On coming to office in 2006, the Conservatives made the buildup of Canada’s military presence in the Arctic a major priority. In addition to ordering the Canadian Armed Forces (CAF) to stage an annual military exercise in the Arctic, Operation Nanook, since 2007, the Canadian government has established a CAF training center at Resolute Bay, one of the northernmost settlements in the country, as well as deep-water mooring and re-supply bases to support the Royal Canadian Navy in Nanisivik.

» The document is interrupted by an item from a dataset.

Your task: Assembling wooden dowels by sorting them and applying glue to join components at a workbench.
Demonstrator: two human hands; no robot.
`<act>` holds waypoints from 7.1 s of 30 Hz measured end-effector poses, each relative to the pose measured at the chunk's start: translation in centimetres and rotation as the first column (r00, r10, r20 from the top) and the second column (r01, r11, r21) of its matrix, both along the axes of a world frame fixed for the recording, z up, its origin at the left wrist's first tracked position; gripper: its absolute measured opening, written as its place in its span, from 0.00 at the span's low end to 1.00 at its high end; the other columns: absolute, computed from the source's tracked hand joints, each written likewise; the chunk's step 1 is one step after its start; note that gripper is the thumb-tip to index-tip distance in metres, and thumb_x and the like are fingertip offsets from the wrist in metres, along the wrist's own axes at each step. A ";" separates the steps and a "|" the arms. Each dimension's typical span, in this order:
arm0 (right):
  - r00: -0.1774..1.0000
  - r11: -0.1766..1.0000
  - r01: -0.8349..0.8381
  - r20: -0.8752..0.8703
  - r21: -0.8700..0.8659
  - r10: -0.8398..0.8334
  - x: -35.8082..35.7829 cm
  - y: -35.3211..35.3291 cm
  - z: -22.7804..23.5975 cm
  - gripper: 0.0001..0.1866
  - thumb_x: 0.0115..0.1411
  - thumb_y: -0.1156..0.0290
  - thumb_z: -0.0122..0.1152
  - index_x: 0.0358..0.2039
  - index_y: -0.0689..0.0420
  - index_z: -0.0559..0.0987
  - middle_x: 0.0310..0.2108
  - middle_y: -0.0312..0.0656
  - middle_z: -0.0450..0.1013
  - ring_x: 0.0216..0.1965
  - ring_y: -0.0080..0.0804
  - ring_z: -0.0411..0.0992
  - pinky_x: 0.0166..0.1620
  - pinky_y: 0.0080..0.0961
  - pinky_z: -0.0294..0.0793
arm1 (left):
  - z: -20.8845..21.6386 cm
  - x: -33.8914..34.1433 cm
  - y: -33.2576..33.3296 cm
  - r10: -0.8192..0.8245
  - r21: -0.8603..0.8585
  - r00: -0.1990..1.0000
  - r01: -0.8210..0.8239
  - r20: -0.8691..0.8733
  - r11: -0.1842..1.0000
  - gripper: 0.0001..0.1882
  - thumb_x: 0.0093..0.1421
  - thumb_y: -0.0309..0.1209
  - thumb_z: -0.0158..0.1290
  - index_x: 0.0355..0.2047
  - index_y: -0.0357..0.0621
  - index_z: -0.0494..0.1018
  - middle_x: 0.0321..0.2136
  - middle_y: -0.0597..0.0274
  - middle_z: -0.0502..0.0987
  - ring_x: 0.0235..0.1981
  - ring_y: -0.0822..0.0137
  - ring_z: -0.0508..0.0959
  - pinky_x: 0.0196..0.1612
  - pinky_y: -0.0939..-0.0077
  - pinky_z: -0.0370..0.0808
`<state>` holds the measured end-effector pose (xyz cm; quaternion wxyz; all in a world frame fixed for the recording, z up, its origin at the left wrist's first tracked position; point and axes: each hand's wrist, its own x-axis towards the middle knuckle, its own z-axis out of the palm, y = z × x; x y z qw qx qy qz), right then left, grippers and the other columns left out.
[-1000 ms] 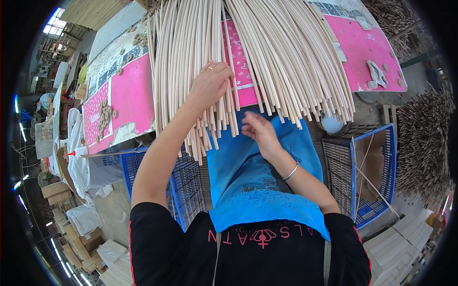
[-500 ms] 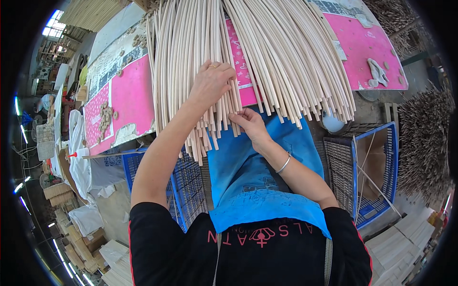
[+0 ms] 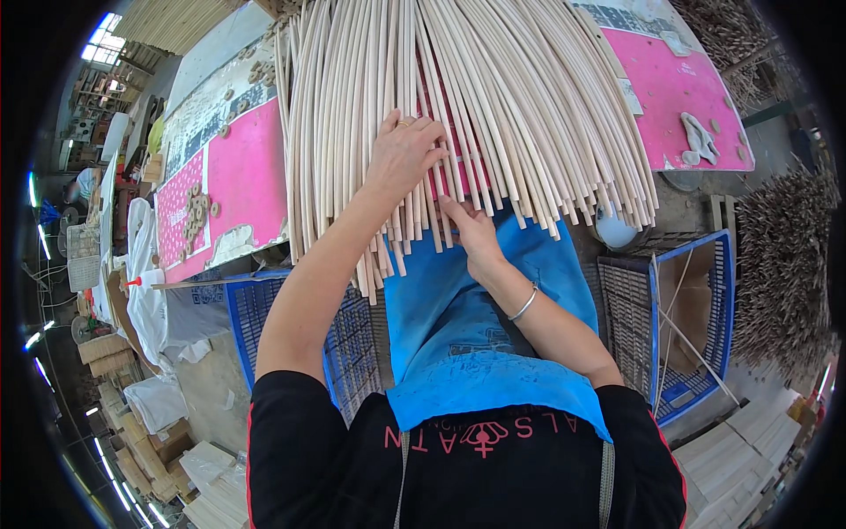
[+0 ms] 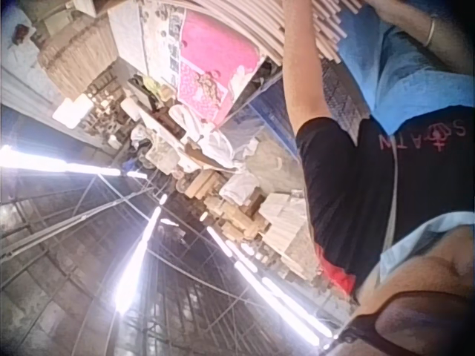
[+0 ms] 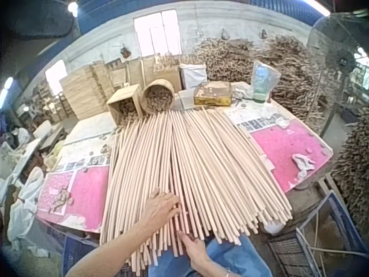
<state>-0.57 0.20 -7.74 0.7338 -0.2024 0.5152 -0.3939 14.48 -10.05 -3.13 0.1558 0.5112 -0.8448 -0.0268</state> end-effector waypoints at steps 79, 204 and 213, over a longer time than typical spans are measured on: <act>0.986 0.973 -0.145 0.051 -0.177 0.157 1.7 0.8 -1.6 0.13 0.64 0.64 0.66 0.40 0.61 0.79 0.31 0.38 0.79 0.32 0.24 0.77 0.38 0.23 0.79 | 1.0 4.5 0.5 -0.050 -0.018 0.996 0.049 -0.068 0.999 0.14 0.62 0.24 0.52 0.48 0.49 0.76 0.50 0.59 0.79 0.55 0.58 0.77 0.71 0.51 0.60; 0.511 -0.246 -0.854 -0.830 -0.459 -0.225 -4.0 -14.5 3.1 0.09 0.59 0.75 0.61 0.41 0.54 0.80 0.41 0.41 0.74 0.50 0.41 0.73 0.66 0.46 0.64 | -5.5 -10.3 14.4 0.398 0.721 -0.819 -0.027 -0.413 0.693 0.11 0.66 0.35 0.62 0.46 0.48 0.77 0.39 0.65 0.83 0.41 0.72 0.82 0.50 0.72 0.78; 0.538 -0.281 -0.829 -0.827 -0.484 -0.162 -4.0 -14.7 3.2 0.08 0.58 0.74 0.63 0.39 0.55 0.80 0.47 0.40 0.76 0.51 0.42 0.71 0.59 0.40 0.69 | -5.5 -13.5 14.1 0.563 0.757 -0.753 0.136 -0.340 0.639 0.16 0.67 0.39 0.60 0.52 0.50 0.74 0.44 0.65 0.79 0.46 0.69 0.77 0.53 0.69 0.74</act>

As a second-rank world power, Canada has historically been forced to pursue its imperialist interests through an alliance with the United States, with whom it has a deep and long-standing economic and geopolitical partnership. Yet important differences over the Arctic have divided and continue to divide Canada and the US. Washington has never recognized Canadian sovereignty over the Northwest Passage, and has a rival claim to Canada’s in the Beaufort Sea, site of rich deposits of oil and natural gas.

Recognizing the growing geostrategic importance of the Arctic, the Obama administration published this past May the US’s first ever “National Strategy for the Arctic Region.” After a few hypocritical phrases about protecting the environment, the strategy document commits the US to striving to “seize the greater part of the economic opportunities in the region.” It also pledges “to advance the security interests of the United States” by ensuring US ships and planes can operate “under, on, and throughout the airspace and waters of the Arctic.”

Both Canada and the US are concerned that Russia is taking the lead in exploiting the Arctic. Russia, which possesses over 90 percent of known oil reserves in the Arctic, has the largest fleet of icebreakers in the world, and a significant and growing military presence in the region. Moscow recently concluded key agreements with China and Japan concerning security and development in the Arctic.

Under Canadian, Norwegian and US pressure, NATO has taken an increasing interest in the far north. The US-based “Defence One” website published an article this week that argues a major expansion of NATO’s presence in the Arctic must be a crucial component of the US’s “pivot to Asia,” that is, its preparations for war with China. It concludes, “To quote a US Coast Guard rear admiral, ‘ready or not, here comes the Arctic.’ If the alliance buries its head in the snow and ignores its potential value in the Arctic, it risks ceding the window of opportunity to Russia and China.”

The US was taken aback last spring when Iceland’s President, Ólafur Ragnar Grímsson, announced a new Arctic forum, named the “Arctic Circle,” with China as a founding member, the very same day that Iceland announced it was entering into a free trade pact with China.

The accelerating effects of climate change, which threatens the world’s population with disaster, is viewed by the capitalist elite as a golden opportunity for massive profits. The militarization of the Arctic and the irrational exploitation of the region’s natural resources by private capital will have devastating environmental consequences and only further intensify the antagonisms between rival nation-states.